WHAT THE EXERCISE ASKS:
Once the line holding "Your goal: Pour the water" is found in the entries below, transcribe exactly every line up to and including the one holding "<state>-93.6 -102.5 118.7", but leave out the pictures.

Items from a dataset:
_ _ _ _ _ _ _
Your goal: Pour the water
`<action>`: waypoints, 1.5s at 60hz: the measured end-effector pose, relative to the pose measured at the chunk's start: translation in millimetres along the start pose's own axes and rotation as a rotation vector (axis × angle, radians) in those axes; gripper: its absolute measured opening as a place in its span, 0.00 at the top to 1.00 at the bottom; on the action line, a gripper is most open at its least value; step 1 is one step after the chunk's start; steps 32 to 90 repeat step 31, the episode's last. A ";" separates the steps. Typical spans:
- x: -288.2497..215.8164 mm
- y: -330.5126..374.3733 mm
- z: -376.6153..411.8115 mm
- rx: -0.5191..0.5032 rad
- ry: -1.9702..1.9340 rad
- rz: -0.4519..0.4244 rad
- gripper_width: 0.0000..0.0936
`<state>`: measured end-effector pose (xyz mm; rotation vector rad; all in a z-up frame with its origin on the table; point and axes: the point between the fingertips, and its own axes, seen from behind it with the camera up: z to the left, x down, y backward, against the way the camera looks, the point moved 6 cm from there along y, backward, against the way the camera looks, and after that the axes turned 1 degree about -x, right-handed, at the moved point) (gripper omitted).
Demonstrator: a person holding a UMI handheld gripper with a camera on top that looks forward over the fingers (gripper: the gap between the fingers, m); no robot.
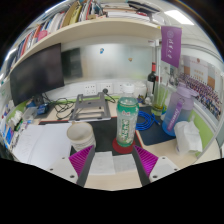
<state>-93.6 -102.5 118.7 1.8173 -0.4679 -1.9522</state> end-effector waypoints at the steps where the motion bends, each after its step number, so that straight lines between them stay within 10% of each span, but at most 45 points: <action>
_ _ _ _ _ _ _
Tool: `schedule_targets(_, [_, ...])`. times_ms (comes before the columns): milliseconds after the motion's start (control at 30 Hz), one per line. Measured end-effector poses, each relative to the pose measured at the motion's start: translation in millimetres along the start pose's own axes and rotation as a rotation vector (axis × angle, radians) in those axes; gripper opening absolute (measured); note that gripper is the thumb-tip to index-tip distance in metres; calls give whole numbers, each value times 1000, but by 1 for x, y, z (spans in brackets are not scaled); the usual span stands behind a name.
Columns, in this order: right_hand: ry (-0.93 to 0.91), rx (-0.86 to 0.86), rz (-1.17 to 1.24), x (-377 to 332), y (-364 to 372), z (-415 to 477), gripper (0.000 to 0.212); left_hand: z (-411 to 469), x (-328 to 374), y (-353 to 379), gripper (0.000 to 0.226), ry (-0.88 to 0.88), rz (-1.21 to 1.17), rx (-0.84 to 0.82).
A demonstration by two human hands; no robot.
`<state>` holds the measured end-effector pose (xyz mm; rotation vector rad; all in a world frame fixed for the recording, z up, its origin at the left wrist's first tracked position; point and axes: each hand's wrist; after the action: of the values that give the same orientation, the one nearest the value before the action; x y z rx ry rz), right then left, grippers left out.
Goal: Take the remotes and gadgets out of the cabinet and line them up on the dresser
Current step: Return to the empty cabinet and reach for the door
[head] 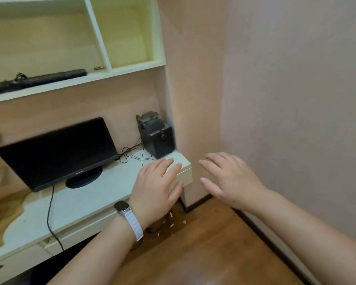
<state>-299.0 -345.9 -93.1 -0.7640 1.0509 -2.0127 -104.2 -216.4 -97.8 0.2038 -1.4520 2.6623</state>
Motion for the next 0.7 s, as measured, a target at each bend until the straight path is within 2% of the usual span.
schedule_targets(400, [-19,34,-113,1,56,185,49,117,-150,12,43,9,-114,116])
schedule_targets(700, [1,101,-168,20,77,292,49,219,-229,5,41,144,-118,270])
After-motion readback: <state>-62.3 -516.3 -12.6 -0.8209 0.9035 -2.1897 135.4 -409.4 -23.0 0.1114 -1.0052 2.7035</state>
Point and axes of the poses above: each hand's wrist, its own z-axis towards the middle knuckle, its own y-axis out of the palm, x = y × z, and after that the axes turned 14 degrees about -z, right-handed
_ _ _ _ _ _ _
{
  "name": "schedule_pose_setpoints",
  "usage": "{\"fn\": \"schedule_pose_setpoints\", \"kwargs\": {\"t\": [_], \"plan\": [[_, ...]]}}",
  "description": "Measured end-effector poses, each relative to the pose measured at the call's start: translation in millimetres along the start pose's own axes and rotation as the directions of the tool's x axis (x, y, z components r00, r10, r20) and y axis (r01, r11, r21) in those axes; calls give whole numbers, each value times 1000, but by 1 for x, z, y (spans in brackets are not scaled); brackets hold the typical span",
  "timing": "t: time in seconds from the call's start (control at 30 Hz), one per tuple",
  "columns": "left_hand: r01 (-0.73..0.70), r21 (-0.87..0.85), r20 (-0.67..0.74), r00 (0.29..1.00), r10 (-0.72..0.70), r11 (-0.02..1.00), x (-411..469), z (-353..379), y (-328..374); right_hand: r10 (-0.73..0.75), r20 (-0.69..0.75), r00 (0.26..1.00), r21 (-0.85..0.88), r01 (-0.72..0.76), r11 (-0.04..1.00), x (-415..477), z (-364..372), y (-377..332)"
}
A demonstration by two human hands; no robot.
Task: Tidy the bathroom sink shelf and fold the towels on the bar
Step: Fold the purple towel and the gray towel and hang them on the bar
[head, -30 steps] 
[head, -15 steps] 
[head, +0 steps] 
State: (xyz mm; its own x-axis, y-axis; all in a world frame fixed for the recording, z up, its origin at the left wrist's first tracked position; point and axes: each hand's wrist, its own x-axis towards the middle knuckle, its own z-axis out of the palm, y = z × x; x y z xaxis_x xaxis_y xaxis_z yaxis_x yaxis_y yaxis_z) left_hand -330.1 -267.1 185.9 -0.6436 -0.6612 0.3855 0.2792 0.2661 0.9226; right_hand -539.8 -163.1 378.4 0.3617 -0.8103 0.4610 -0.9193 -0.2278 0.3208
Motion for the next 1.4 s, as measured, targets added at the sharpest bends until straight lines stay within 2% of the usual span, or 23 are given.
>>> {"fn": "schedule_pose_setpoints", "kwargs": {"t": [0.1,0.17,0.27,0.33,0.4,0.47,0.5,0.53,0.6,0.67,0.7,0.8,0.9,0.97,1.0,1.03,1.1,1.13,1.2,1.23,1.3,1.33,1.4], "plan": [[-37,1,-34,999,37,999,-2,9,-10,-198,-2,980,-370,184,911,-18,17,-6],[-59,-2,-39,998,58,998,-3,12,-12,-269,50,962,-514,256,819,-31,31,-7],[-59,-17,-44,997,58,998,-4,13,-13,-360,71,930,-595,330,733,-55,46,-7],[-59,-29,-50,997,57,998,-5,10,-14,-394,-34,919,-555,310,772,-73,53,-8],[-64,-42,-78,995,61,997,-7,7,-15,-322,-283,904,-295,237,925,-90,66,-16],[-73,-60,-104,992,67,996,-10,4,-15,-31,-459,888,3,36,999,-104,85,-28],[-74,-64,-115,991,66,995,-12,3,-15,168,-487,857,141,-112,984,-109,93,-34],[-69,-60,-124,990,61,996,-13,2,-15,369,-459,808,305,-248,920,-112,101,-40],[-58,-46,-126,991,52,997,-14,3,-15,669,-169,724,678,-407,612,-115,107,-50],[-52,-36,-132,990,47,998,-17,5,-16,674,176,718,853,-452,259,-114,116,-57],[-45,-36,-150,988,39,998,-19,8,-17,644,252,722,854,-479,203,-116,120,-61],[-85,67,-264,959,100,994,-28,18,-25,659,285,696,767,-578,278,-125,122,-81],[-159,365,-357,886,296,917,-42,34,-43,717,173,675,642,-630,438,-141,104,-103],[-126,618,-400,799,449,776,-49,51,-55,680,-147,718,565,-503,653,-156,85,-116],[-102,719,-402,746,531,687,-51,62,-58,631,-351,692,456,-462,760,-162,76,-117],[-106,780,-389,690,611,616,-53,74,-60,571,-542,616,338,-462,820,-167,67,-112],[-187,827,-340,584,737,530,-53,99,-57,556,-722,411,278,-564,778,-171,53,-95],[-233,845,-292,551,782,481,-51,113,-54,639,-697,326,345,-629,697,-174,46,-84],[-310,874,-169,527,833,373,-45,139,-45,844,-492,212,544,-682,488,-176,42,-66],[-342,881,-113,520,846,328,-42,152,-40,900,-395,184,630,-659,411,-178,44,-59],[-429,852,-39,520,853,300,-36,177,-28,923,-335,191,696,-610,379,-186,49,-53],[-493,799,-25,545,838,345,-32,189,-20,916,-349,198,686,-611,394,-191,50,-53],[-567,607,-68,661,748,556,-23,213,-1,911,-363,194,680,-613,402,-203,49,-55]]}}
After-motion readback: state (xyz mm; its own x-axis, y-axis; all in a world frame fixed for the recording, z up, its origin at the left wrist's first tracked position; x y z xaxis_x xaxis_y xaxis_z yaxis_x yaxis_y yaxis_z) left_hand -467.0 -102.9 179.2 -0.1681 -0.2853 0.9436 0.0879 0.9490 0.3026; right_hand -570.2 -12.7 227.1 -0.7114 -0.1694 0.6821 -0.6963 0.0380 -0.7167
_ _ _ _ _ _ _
SOLUTION:
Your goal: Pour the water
`<action>`: waypoints, 1.5s at 60hz: the measured end-effector pose, relative to the pose measured at the chunk's start: translation in millimetres along the start pose's own axes and rotation as a rotation vector (axis × angle, radians) in those axes; gripper: its absolute measured opening as a place in its span, 0.00 at the top to 1.00 at the bottom; on the action line, a gripper is most open at its least value; step 1 is one step after the chunk's start; steps 32 to 90 repeat step 31, the episode's last. A ";" separates the steps. Typical spans:
- x: -288.2497..215.8164 mm
- y: -330.5126..374.3733 mm
- z: -376.6153..411.8115 mm
- rx: -0.5191..0.5032 rad
- ry: -1.9702..1.9340 rad
- rz: -0.4519..0.4244 rad
- gripper_width: 0.0000..0.0936
`<state>`: measured end-effector pose (xyz mm; rotation vector rad; all in a z-up frame with its origin on the table; point and axes: the point between the fingertips, and its own axes, seen from behind it with the camera up: z to the left, x down, y backward, against the way the camera looks, the point moved 6 cm from there along y, backward, against the way the camera looks, and after that the axes turned 1 degree about -x, right-handed, at the moved point) (gripper omitted).
Demonstrator: a person holding a UMI handheld gripper with a camera on top that looks forward over the fingers (gripper: the gap between the fingers, m); no robot.
<state>-93.6 -102.5 118.7 1.8173 -0.4679 -1.9522</state> end-effector waypoints at the steps where the motion bends, each after its step number, so that straight lines between them stay within 10% of each span, but at most 45 points: <action>

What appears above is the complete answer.